King also said on the call that the bank expects solid loan growth for the remainder of the year and that management anticipates that net interest income (the profit a bank makes on loans, securities, and cash after funding those assets) will rise substantially as the Fed boosts benchmark interest rates.
During the quarter, M&T also received approval from the Federal Reserve to finalize its $8.2 billion purchase of People’s United Financial, a significant deal that propelled the bank to well over $200 billion in assets. With the acquisition closed, M&T will soon resume share repurchases — the board of directors recently reauthorized an $800 million stock buyback program.
Morgan Stanley analyst Betsy Graseck recently double upgraded M&T Bank to Overweight from Underweight with a price target of $238, up from $179, arguing that rate sensitivity “trumps” credit fears.

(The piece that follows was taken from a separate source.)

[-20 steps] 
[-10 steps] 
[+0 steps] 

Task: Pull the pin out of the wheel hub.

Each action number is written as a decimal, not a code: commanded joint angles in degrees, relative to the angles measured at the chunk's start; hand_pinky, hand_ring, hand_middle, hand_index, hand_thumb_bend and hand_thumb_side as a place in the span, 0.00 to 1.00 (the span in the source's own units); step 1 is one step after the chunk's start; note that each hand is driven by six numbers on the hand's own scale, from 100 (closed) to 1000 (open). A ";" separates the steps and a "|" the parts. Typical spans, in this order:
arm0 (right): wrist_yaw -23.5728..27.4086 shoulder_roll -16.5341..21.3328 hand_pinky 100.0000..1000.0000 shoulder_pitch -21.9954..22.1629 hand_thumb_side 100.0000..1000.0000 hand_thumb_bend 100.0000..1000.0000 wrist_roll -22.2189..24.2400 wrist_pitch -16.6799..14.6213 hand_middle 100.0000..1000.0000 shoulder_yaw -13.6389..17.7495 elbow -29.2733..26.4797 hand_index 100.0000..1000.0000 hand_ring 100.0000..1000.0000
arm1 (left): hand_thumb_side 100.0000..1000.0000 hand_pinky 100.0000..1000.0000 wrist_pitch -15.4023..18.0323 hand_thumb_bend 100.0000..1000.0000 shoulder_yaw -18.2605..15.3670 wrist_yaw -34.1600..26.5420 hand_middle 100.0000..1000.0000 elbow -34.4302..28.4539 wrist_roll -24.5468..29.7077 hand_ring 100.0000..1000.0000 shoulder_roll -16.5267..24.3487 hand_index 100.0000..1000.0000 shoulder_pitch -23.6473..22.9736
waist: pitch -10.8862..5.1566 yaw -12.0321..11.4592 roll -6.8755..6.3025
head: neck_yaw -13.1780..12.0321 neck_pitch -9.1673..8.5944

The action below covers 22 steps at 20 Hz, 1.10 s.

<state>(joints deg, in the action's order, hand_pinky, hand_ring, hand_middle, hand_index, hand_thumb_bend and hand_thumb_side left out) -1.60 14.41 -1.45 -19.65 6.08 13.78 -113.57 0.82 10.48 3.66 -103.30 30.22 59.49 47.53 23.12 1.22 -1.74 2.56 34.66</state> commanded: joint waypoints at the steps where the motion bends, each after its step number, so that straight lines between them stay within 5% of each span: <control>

Baking in three additional rate hikes adds a total of $623M to 2022 net interest income and $3.01 to EPS, said Graseck, who sees M&T being “one of the biggest beneficiaries” of rate hikes given its “large cash pile” and management’s clarification that it intends to reinvest $2B of cash into securities quarterly in 2022.
Anyone looking to cut back on risk in the second half of the year will appreciate MTB for its below market beta of 0.8 and a debt/capital ratio of just 18%. The cherry on top for M&T investors is the 2.84% annual yield, backed by a highly sustainable 32% payout ratio.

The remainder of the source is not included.